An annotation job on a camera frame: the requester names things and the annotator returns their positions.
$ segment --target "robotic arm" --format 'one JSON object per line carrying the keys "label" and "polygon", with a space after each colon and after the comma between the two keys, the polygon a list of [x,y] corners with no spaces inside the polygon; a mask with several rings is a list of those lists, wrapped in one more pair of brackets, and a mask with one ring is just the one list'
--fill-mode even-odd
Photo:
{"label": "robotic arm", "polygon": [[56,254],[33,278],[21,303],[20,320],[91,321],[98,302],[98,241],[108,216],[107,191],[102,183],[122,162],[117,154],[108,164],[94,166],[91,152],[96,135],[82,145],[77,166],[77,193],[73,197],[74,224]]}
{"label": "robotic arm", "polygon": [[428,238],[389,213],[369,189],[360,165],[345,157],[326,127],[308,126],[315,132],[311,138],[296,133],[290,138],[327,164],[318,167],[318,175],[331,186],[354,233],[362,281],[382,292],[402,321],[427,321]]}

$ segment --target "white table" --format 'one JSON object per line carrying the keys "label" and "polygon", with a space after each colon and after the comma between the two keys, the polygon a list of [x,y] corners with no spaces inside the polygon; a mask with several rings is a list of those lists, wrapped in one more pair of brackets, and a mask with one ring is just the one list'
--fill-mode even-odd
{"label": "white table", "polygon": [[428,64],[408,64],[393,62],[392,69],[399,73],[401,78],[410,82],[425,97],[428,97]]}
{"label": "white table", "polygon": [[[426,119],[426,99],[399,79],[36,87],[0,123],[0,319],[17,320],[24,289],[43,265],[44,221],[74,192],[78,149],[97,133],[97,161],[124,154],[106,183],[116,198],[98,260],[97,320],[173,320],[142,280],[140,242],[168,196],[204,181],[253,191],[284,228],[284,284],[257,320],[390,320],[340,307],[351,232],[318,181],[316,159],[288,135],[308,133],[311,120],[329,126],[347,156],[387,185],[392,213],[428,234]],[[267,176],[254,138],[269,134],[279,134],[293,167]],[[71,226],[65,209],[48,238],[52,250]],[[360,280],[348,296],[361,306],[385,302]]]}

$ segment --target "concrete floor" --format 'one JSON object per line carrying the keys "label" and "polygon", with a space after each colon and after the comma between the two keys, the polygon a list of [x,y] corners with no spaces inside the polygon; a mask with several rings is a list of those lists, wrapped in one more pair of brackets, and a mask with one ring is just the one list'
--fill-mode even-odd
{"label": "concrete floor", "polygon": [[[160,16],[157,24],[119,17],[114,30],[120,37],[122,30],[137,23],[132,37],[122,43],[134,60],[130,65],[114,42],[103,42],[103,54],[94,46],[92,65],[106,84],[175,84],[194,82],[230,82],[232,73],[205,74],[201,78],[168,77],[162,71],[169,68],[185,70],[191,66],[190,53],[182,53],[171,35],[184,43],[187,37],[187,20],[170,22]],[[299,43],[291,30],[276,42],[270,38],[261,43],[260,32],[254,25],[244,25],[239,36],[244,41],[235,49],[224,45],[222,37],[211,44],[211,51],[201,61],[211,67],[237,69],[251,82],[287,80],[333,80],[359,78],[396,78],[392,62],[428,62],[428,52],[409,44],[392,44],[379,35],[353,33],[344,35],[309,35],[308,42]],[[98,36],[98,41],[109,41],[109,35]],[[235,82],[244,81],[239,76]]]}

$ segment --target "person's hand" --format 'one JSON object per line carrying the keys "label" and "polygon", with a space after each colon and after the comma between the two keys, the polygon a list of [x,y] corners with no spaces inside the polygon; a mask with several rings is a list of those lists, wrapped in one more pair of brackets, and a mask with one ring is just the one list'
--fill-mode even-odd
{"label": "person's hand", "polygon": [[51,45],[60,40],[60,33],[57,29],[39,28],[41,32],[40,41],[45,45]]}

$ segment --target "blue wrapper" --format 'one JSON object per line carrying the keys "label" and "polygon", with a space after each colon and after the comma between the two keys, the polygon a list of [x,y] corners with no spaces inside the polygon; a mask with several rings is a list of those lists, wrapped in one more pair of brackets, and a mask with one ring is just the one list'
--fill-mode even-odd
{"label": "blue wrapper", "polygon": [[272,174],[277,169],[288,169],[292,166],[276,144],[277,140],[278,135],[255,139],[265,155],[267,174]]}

» About this task
Write all the data out again, word for word.

» Answer for the task
An annotation job on a camera frame: the requester names things and the annotator returns their positions.
$ segment --target "robotic arm" --format 'one JSON object per line carrying the keys "label" and "polygon", with a space after each colon and after the comma between the two keys, the polygon a list of [x,y] corners with no spaces inside the polygon; a mask with several rings is a list of those lists, wrapped in one more pair of brackets, and a mask with one ring is just the one list'
--fill-mode even-odd
Photo:
{"label": "robotic arm", "polygon": [[56,254],[33,278],[21,303],[20,320],[91,321],[98,302],[98,241],[108,216],[107,191],[102,183],[122,162],[117,154],[108,164],[94,166],[91,152],[96,135],[82,145],[77,166],[77,193],[73,197],[74,224]]}
{"label": "robotic arm", "polygon": [[428,238],[389,213],[369,189],[360,165],[345,157],[326,127],[308,126],[315,132],[311,138],[296,133],[290,138],[327,164],[318,167],[318,175],[331,186],[354,233],[362,281],[382,292],[402,321],[427,321]]}

$ segment --target "white table" --format 'one JSON object per line carrying the keys "label" and "polygon", with a space after each colon and after the comma between the two keys, the polygon a list of [x,y] corners with no spaces inside the polygon; a mask with several rings is a list of those lists, wrapped in one more pair of brackets, and a mask with one ring is just the one list'
--fill-mode even-odd
{"label": "white table", "polygon": [[428,64],[408,64],[393,62],[392,69],[399,73],[401,78],[410,82],[425,97],[428,97]]}
{"label": "white table", "polygon": [[[426,119],[426,99],[399,79],[36,87],[0,123],[0,319],[17,320],[24,289],[43,265],[44,221],[74,192],[78,149],[97,133],[97,161],[124,154],[106,183],[116,198],[98,260],[97,320],[173,320],[142,280],[140,242],[168,196],[204,181],[253,191],[284,228],[284,284],[257,320],[390,320],[340,307],[351,232],[318,181],[316,159],[288,135],[308,133],[311,120],[329,126],[347,156],[387,185],[392,213],[428,234]],[[267,176],[254,138],[269,134],[279,134],[293,167]],[[71,226],[65,209],[48,238],[52,250]],[[360,280],[348,296],[361,306],[385,302]]]}

$ segment --target "concrete floor" --format 'one JSON object per line carrying the keys "label" and "polygon", with a space after each colon and after the comma between the two keys, the polygon a list of [x,y] corners with no spaces inside the polygon; a mask with several rings is a list of those lists, wrapped in one more pair of brackets, and a mask with one ring is just the one list'
--fill-mode even-odd
{"label": "concrete floor", "polygon": [[[160,16],[157,24],[119,17],[114,30],[120,37],[122,30],[137,23],[132,37],[122,43],[134,60],[130,65],[114,42],[103,42],[103,54],[94,46],[92,65],[106,84],[175,84],[194,82],[230,82],[232,73],[205,74],[201,78],[168,77],[162,71],[169,68],[185,70],[191,66],[190,53],[182,53],[171,35],[184,43],[187,37],[187,20],[170,22]],[[299,43],[291,30],[276,42],[270,38],[261,43],[260,32],[254,25],[244,25],[239,36],[244,41],[235,49],[224,45],[222,37],[211,44],[211,51],[201,61],[211,67],[237,69],[251,82],[287,80],[333,80],[359,78],[396,78],[392,62],[428,62],[428,52],[409,44],[392,44],[379,35],[353,33],[344,35],[309,35],[308,42]],[[98,36],[98,41],[109,41],[109,35]],[[235,82],[244,81],[239,76]]]}

$ segment --target "person's hand" --format 'one JSON object per line carrying the keys "label" and "polygon", with a space after each colon and after the comma between the two keys, the polygon a list of [x,y] corners with no spaces inside the polygon; a mask with several rings is a list of those lists, wrapped in one more pair of brackets, and a mask with one ring is just the one list'
--fill-mode even-odd
{"label": "person's hand", "polygon": [[51,45],[60,40],[60,33],[57,29],[39,28],[41,32],[40,41],[45,45]]}

$ segment --target "blue wrapper" --format 'one JSON object per line carrying the keys "label" and "polygon", with a space after each colon and after the comma between the two keys, the polygon a list of [x,y] corners with no spaces inside the polygon; a mask with several rings is a list of those lists, wrapped in one more pair of brackets, and a mask with one ring is just the one list'
--fill-mode even-odd
{"label": "blue wrapper", "polygon": [[272,174],[277,169],[288,169],[292,166],[276,144],[277,140],[278,135],[255,139],[265,155],[267,174]]}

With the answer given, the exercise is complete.